Silly scenes with waving flags and blaring patriotic music play out Michelle’s heroic medal tally like video game score. This was completely unnecessary and adds to the cheese factor. A wrecked Gibson packs a punch and then some. She brutalizes the invaders in devastating fight scenes. They are not pushovers who wither at the first hit, but rather get a serious comeuppance. The kick-ass doctor draws blood the hard way. Gibson is believable and elevates the film with his raw grit.

Related: Exclusive Mercy Clip Shows Off Leah Gibson’s Skills

Screenwriter Alex Wright (Once upon a time there was a prince, stolen from suburbia) has extensive experience as a director and producer.
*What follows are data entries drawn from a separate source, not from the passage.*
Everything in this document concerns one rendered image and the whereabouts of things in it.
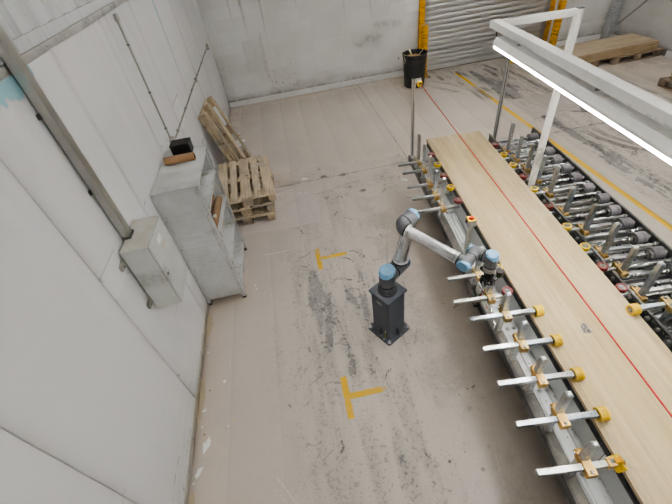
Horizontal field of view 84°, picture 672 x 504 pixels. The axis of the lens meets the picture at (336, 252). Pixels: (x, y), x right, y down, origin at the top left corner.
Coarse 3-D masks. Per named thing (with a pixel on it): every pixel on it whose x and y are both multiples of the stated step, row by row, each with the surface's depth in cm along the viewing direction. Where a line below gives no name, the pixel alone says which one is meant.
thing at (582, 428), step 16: (464, 208) 381; (464, 224) 387; (480, 240) 349; (512, 288) 296; (512, 304) 300; (528, 320) 277; (528, 336) 281; (544, 352) 260; (544, 368) 264; (560, 368) 243; (560, 384) 245; (576, 400) 230; (576, 432) 235; (592, 432) 218; (608, 480) 210; (624, 480) 197; (624, 496) 198
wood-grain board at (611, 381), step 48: (432, 144) 472; (480, 144) 457; (480, 192) 386; (528, 192) 376; (528, 240) 326; (528, 288) 288; (576, 288) 283; (576, 336) 254; (624, 336) 249; (576, 384) 230; (624, 384) 226; (624, 432) 207
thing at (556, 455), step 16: (416, 176) 469; (448, 224) 385; (448, 240) 370; (464, 272) 335; (480, 288) 319; (480, 304) 307; (496, 320) 294; (496, 336) 283; (512, 368) 263; (528, 400) 246; (544, 416) 237; (544, 432) 230; (544, 448) 230; (560, 448) 223; (560, 464) 217; (560, 480) 215; (576, 480) 210; (576, 496) 205
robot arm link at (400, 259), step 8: (408, 216) 285; (416, 216) 289; (400, 240) 309; (408, 240) 306; (400, 248) 315; (408, 248) 316; (392, 256) 334; (400, 256) 322; (400, 264) 327; (408, 264) 337; (400, 272) 331
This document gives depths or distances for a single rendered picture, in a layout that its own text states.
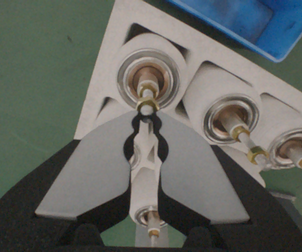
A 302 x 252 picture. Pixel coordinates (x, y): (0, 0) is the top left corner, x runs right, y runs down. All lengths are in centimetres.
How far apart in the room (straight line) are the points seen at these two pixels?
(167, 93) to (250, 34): 33
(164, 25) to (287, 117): 22
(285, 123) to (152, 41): 21
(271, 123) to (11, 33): 57
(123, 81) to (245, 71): 19
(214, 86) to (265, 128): 11
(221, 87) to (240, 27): 28
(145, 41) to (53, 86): 38
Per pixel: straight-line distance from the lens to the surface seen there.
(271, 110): 33
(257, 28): 51
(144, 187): 37
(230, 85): 24
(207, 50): 29
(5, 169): 83
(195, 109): 24
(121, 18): 28
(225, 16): 48
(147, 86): 17
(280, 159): 34
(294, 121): 31
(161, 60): 20
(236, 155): 38
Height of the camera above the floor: 45
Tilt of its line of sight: 60 degrees down
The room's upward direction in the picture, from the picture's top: 179 degrees clockwise
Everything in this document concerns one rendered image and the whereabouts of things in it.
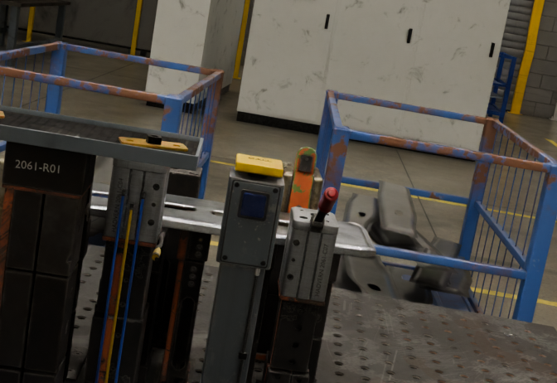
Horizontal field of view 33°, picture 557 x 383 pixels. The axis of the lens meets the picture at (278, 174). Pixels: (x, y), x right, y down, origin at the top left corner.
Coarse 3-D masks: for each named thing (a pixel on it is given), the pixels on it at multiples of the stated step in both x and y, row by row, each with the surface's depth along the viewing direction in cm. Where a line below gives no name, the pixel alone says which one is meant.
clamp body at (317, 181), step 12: (288, 168) 173; (288, 180) 169; (288, 192) 170; (312, 192) 170; (312, 204) 170; (276, 264) 173; (276, 276) 174; (276, 288) 174; (276, 300) 174; (264, 312) 175; (276, 312) 175; (264, 324) 175; (264, 336) 176; (264, 348) 176; (264, 360) 176
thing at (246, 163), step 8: (240, 160) 119; (248, 160) 120; (256, 160) 121; (264, 160) 122; (272, 160) 123; (280, 160) 124; (240, 168) 118; (248, 168) 118; (256, 168) 118; (264, 168) 118; (272, 168) 118; (280, 168) 118; (256, 176) 120; (264, 176) 121; (272, 176) 118; (280, 176) 118
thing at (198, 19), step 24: (168, 0) 913; (192, 0) 910; (216, 0) 942; (240, 0) 1109; (168, 24) 917; (192, 24) 915; (216, 24) 970; (240, 24) 1146; (168, 48) 921; (192, 48) 919; (216, 48) 998; (168, 72) 925
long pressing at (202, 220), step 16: (96, 192) 157; (96, 208) 146; (192, 208) 158; (208, 208) 159; (176, 224) 147; (192, 224) 147; (208, 224) 148; (352, 224) 165; (336, 240) 152; (352, 240) 154; (368, 240) 157; (368, 256) 150
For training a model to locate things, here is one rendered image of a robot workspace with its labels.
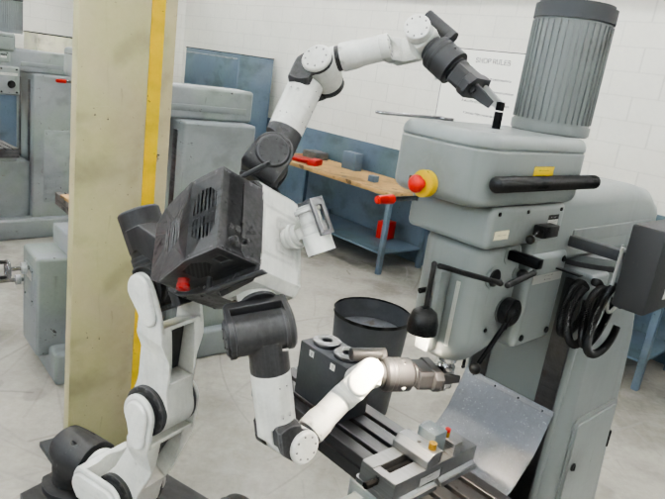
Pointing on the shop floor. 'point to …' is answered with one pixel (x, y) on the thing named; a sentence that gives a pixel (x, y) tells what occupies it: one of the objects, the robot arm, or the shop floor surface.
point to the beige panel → (112, 195)
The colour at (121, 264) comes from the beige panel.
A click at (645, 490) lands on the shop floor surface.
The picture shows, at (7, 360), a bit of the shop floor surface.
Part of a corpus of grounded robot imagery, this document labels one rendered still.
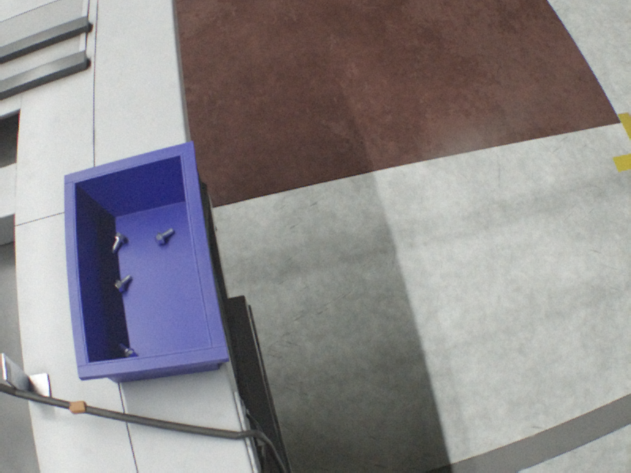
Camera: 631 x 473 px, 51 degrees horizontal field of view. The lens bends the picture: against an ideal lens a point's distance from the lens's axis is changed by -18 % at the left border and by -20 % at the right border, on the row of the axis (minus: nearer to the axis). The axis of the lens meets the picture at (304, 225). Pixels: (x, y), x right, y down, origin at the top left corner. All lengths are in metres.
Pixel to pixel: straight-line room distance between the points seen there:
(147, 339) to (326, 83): 1.32
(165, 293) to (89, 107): 0.29
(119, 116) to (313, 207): 0.93
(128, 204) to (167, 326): 0.14
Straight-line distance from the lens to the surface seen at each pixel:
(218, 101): 2.00
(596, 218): 1.89
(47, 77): 1.02
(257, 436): 0.73
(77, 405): 0.74
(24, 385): 0.79
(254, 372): 1.19
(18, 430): 0.88
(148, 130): 0.91
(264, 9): 2.23
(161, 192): 0.82
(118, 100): 0.96
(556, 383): 1.68
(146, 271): 0.81
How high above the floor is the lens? 1.54
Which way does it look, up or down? 60 degrees down
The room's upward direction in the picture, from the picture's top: 6 degrees counter-clockwise
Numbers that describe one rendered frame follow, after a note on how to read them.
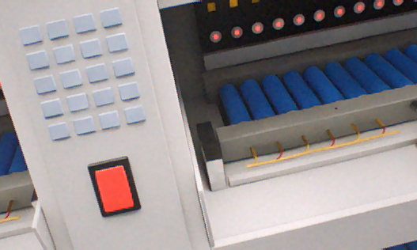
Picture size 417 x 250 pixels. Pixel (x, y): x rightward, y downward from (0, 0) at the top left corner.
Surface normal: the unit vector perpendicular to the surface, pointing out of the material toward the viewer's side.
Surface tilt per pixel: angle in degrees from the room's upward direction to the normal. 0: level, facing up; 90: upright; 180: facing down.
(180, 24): 90
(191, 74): 90
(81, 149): 90
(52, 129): 90
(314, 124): 109
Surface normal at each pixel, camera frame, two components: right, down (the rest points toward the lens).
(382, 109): 0.16, 0.54
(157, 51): 0.11, 0.25
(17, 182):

The main characters are well defined. Wright’s script goes south with minor characters messing around with pointless tasks. For example, in a ridiculous subplot, Michelle asks an inept security guard (Marc-Anthony Massiah) to disable the security monitors. Thus preventing the bad guys from tracking their movements or finding Ryan’s location. Makes a lot of sense, but his inability to pull this off literally made me laugh out loud. Breaking or disabling monitors never occurs to him. Mercy it’s riddled with inane padding that could have been cut out.

Decent action scenes from Mercy

A tough performance from Gibson, ruthless antagonists, and decent action scenes can’t top major narrative flops. That’s unfortunate because mercy the basic elements were promising. Here the bad outweighs the good.

Mercy is a Front Street Pictures and Paramount Pictures production. It is currently in select theaters with a digital release on May 19 and VOD on June 2 from Paramount Global Content Distribution.